• **SUPPLIED DATA**
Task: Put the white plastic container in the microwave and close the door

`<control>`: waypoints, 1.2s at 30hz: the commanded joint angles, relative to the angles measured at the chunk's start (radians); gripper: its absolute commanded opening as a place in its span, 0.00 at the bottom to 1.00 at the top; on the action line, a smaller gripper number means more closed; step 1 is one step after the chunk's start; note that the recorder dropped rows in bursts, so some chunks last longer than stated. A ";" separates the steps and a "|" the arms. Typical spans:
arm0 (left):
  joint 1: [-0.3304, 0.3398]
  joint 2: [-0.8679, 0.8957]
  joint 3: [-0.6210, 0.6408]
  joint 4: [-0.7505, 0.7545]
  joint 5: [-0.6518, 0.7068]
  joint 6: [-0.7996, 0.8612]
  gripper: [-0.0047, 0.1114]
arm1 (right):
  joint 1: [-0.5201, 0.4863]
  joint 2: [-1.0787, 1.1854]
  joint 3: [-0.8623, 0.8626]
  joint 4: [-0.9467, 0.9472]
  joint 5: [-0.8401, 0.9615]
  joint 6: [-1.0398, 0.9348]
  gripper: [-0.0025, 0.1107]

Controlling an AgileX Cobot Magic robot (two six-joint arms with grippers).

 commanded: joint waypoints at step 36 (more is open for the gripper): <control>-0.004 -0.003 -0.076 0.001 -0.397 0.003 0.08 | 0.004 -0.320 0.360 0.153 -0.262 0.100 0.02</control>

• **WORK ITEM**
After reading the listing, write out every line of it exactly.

• **WRITTEN ANSWER**
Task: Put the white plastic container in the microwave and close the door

`<control>`: waypoints, 1.2s at 30hz: the commanded joint angles, relative to the angles measured at the chunk's start (radians); gripper: its absolute commanded opening as a place in its span, 0.00 at the bottom to 1.00 at the top; on the action line, a smaller gripper number means more closed; step 1 is one step after the chunk's start; note that the recorder dropped rows in bursts, so some chunks last longer than stated. A ";" separates the steps and a "|" the arms. Typical spans:
arm0 (left):
  joint 1: [-0.3304, 0.3398]
  joint 2: [-0.8679, 0.8957]
  joint 3: [-0.6210, 0.6408]
  joint 4: [-0.7505, 0.7545]
  joint 5: [-0.6518, 0.7068]
  joint 6: [-0.7996, 0.8612]
  gripper: [-0.0047, 0.1114]
arm1 (right):
  joint 1: [-0.5201, 0.4863]
  joint 2: [-1.0787, 1.1854]
  joint 3: [-0.8623, 0.8626]
  joint 4: [-0.9467, 0.9472]
  joint 5: [-0.8401, 0.9615]
  joint 6: [-1.0398, 0.9348]
  gripper: [-0.0025, 0.1107]

Controlling an AgileX Cobot Magic robot (two six-joint arms with grippers).

 commanded: joint waypoints at step 36 (more is open for the gripper): <control>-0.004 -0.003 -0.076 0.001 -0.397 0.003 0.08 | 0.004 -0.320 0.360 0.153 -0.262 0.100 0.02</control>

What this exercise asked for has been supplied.